■ Work order:
Print all the data, keeping every line exactly as it is.

[Start of Attachment]

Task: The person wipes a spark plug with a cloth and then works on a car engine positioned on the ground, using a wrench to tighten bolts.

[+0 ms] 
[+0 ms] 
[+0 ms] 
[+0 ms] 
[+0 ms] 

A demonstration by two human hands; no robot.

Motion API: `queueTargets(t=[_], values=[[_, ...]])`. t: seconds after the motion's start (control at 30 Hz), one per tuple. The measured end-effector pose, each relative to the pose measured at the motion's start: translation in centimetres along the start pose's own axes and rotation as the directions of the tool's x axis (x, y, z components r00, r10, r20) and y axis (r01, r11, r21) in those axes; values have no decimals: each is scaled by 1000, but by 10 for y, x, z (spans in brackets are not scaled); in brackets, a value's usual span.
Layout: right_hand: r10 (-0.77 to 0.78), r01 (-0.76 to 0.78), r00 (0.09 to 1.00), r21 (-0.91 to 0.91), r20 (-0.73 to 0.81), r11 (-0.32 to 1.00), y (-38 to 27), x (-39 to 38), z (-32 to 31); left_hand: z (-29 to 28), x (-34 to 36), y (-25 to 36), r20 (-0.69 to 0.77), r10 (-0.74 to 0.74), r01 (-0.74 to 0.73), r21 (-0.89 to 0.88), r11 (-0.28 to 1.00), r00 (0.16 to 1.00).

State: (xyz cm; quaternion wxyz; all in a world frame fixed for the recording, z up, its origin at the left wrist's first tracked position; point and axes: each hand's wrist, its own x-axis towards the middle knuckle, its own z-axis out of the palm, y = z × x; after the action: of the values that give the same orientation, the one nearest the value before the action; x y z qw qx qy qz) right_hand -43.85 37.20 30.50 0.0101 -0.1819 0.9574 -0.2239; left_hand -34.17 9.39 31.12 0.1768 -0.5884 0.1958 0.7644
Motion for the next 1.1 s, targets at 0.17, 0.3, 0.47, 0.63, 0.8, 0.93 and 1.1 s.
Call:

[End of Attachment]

■ Written response:
Task: The person wipes a spark plug with a cloth and then works on a car engine positioned on the ground, using a wrench to tighten bolts.

[+0 ms] 
[+0 ms] 
[+0 ms] 
[+0 ms] 
[+0 ms] 

A demonstration by two human hands; no robot.

Motion API: `queueTargets(t=[_], values=[[_, ...]])`. t: seconds after the motion's start (control at 30 Hz), one per tuple. The measured end-effector pose, each relative to the pose measured at the motion's start: translation in centimetres along the start pose's own axes and rotation as the directions of the tool's x axis (x, y, z components r00, r10, r20) and y axis (r01, r11, r21) in those axes; values have no decimals: each is scaled by 1000, but by 10 for y, x, z (spans in brackets are not scaled); in brackets, a value's usual span.
Layout: right_hand: r10 (-0.77 to 0.78), r01 (-0.76 to 0.78), r00 (0.09 to 1.00), r21 (-0.91 to 0.91), r20 (-0.73 to 0.81), r11 (-0.32 to 1.00), y (-38 to 27), x (-39 to 38), z (-32 to 31); left_hand: z (-29 to 28), x (-34 to 36), y (-25 to 36), r20 (-0.69 to 0.77), r10 (-0.74 to 0.74), r01 (-0.74 to 0.73), r21 (-0.89 to 0.88), r11 (-0.28 to 1.00), r00 (0.16 to 1.00).

State: (xyz cm; quaternion wxyz; all in a world frame fixed for the recording, z up, its origin at the left wrist's first tracked position; point and axes: each hand's wrist, its own x-axis towards the middle knuckle, its own z-axis out of the palm, y = z × x; after the action: of the values that give the same orientation, the one nearest the value before the action; x y z qw qx qy qz) right_hand -43.85 37.20 30.50 0.0101 -0.1819 0.9574 -0.2239; left_hand -34.17 9.39 31.12 0.1768 -0.5884 0.1958 0.7644
Motion for the next 1.1 s, targets at 0.17, 0.3, 0.47, 0.63, 0.8, 0.93 and 1.1 s.
Call:

The output requires no further additions.